### Material shown
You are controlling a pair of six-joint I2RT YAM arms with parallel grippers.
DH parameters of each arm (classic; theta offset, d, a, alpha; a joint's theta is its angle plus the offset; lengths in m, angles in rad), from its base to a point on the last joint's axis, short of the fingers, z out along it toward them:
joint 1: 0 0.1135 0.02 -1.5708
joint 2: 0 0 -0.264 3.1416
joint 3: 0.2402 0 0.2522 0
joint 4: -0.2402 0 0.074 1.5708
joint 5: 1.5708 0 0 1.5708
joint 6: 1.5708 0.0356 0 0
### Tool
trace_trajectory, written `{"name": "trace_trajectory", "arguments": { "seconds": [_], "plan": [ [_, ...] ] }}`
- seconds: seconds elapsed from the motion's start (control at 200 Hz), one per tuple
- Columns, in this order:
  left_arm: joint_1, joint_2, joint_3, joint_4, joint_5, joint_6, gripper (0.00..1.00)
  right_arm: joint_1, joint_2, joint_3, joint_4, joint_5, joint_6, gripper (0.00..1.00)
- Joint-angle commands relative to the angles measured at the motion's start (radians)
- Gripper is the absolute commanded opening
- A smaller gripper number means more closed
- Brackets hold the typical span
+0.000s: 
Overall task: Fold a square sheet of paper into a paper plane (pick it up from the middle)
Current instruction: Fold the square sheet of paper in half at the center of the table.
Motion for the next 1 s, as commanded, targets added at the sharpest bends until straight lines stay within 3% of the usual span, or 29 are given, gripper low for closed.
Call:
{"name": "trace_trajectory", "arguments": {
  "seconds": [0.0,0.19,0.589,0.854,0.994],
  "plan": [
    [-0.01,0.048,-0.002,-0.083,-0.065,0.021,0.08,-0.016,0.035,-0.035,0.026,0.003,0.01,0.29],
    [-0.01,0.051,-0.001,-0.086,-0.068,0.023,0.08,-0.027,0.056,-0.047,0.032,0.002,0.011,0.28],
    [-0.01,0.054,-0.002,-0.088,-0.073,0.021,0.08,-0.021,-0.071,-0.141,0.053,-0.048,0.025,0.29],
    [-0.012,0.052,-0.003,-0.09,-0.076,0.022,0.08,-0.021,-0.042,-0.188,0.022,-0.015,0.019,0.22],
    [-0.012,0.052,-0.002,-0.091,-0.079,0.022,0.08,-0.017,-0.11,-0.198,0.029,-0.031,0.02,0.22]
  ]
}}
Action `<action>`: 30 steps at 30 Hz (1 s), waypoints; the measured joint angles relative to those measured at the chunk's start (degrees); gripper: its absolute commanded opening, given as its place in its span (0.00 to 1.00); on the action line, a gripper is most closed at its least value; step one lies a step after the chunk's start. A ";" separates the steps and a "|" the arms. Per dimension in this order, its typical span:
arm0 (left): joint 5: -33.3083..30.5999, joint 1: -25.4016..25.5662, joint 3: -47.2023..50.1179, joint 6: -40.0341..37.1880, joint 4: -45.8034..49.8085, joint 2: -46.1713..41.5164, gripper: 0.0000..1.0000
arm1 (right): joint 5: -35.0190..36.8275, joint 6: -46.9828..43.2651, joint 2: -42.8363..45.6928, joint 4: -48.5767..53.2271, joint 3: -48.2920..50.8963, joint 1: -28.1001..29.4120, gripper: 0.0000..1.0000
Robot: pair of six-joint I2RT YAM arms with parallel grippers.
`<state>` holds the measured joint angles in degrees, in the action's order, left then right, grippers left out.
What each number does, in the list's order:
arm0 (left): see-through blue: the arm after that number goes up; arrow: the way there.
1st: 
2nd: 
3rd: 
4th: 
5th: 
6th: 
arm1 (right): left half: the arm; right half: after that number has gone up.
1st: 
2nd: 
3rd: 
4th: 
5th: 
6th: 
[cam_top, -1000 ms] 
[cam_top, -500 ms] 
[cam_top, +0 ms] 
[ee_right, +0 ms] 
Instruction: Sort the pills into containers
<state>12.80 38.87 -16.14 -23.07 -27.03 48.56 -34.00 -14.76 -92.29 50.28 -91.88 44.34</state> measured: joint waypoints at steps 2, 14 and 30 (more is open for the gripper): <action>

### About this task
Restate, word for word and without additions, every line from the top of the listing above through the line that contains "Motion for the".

### Answer to this problem
You are controlling a pair of six-joint I2RT YAM arms with parallel grippers.
DH parameters of each arm (classic; theta offset, d, a, alpha; a joint's theta is its angle plus the offset; lengths in m, angles in rad), from its base to a point on the last joint's axis, short of the fingers, z out along it toward them:
joint 1: 0 0.1135 0.02 -1.5708
joint 2: 0 0 -0.264 3.1416
joint 3: 0.2402 0 0.2522 0
joint 4: -0.2402 0 0.074 1.5708
joint 5: 1.5708 0 0 1.5708
joint 6: 1.5708 0.0356 0 0
### Tool
trace_trajectory, written `{"name": "trace_trajectory", "arguments": { "seconds": [_], "plan": [ [_, ...] ] }}`
- seconds: seconds elapsed from the motion's start (control at 200 Hz), one per tuple
- Columns, in this order:
  left_arm: joint_1, joint_2, joint_3, joint_4, joint_5, joint_6, gripper (0.00..1.00)
  right_arm: joint_1, joint_2, joint_3, joint_4, joint_5, joint_6, gripper (0.00..1.00)
- Joint-angle commands relative to the angles measured at the motion's start (radians)
- Gripper is the absolute commanded opening
- A smaller gripper number means more closed
- Brackets hold the typical span
+0.000s: 
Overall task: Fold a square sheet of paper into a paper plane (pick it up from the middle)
Current instruction: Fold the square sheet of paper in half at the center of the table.
Motion for the next 1 s, as commanded, targets added at the sharpest bends until straight lines stay within 3% of the usual span, or 29 are given, gripper low for closed.

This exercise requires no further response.